El último orejón del tarro

         Cuando mi abuela Natalia hacía compota de orejones de durazno, me tomaba el líquido y dejaba la fruta fofa y medio desabrida, que para ella era un manjar. Yo prefería, y prefiero, comerlos como vienen, secos y gustosos.

         En aquellos tiempos, “el último orejón del tarro” era una expresión para nombrar al olvidado, el ninguneado, el que sólo era tenido en cuenta cuando no había algo mejor. Y decir “soy el último orejón del tarro”, entonces, era una manera de manifestar rabia, dolor o el hartazgo de sentirse postergado, o lo que es peor, auto postergarse para beneficio de los demás.

         Y es también, si se quiere, una expresión tanguera, llorona, de victimización y desesperanza. Porque el orejón no puede salir solo del tarro, necesita alguien que lo saque y le dé un destino: comérselo, por ejemplo. Necesita un salvador el orejón, aunque esa salvación termine significando su muerte. Porque cualquier cosa es mejor que quedarse ahí solito, en el fondo del frasco.

         Cuántas veces nos pasa que nos sentimos así, como el último orejón del tarro… Y la cosa empieza desde chiquitos, con el primer cumpleaños al que no nos invitan, con el primer juego en el recreo para el que no somos elegidos debido a nuestra timidez o nuestra falta de destreza física, con los primeros desplantes que nos hace el mundo. Y a partir de ahí, no para, porque si de algo se ocupa la realidad es de enseñarlos, si hace falta a los sopapos, que no somos el centro del universo.

         ¿Y qué diferencia al primer orejón del tarro y al último? El azar, nada más que el azar. Unos caen abajo, y otros arriba. Eso es todo. No hay ninguna mano negra que decida dónde irá a parar cada orejón. Es lo que les toca en suerte. Al de arriba se lo comen primero, y al último por ahí lo terminan tirando porque se echó a perder.

         Igual, eso de “el último orejón del tarro” sigue siendo una manera muy gráfica de decir que uno se siente postergado. Lo podría decir quien que trabaja de sol a sol y cuando llega a su casa no es tenido en cuenta ni se lo consulta; lo podría decir el ama de casa que estira el dinero para comprar todo lo que necesitan los hijos, sin comprarse ni un calzón para ella. Lo podrían decir los viejos, cuando los hijos y nietos tienen tiempo para cualquier cosa menos para visitarlos a ellos. Lo podrían decir los que ven pasar de largo un ascenso en el trabajo porque al puesto mejor se lo lleva un acomodado…

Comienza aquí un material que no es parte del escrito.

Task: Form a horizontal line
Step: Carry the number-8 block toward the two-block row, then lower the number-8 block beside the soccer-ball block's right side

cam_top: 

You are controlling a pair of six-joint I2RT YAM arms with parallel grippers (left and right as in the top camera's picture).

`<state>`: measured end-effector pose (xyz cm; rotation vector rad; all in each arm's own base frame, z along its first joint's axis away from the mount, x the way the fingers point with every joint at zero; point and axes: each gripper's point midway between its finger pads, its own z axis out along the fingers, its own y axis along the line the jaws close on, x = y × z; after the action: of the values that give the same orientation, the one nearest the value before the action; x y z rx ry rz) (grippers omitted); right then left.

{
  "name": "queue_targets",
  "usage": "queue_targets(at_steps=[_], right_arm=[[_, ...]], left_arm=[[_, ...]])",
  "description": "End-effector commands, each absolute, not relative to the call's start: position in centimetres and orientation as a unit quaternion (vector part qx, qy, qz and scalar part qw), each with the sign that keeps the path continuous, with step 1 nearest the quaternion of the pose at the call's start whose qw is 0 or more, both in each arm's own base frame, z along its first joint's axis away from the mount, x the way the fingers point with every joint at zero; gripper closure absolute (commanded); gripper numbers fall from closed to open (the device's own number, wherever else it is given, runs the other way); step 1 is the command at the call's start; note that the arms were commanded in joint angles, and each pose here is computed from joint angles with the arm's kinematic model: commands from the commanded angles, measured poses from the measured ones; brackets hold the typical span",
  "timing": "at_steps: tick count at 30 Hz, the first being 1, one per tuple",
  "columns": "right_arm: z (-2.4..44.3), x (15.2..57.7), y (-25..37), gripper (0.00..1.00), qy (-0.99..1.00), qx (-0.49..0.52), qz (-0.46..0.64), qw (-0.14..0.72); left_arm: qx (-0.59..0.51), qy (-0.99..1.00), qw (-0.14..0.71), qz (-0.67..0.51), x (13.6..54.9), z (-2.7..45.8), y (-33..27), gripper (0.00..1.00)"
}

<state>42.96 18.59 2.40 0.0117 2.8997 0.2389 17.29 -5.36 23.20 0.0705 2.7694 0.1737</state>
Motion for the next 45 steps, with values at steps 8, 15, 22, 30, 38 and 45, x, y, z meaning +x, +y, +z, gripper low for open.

         Lo podríamos pensar o decir todos, en algún momento de nuestras vidas. Y es válido. Reconocer nuestras emociones, prestarle atención a cómo nos sentimos y ponerlo en palabras, además de válido es necesario para nuestra salud mental. La autocompasión también es válida… pero por un rato nomás, como desahogo, no como manera de relacionarnos con la realidad, con los demás y con nosotros mismos.    

         Que el papel de víctima no se nos haga carne. No somos orejones, tenemos voluntad, libre albedrío, brazos y piernas para movernos, tenemos garganta para pegar cuatro gritos ante la injusticia, un lenguaje para decir lo que no nos gusta, para pedir con claridad lo que queremos o necesitamos, y podemos rebelarnos y salir por nuestros propios medios del tarro. Que la autocompasión sea momentánea, entonces, como los berrinches de los niños, y que nos sirva solo para tomar impulso y saltar de ese lugar incómodo en el que a veces nos pone la vida… y otras, nos ponemos nosotros mismos.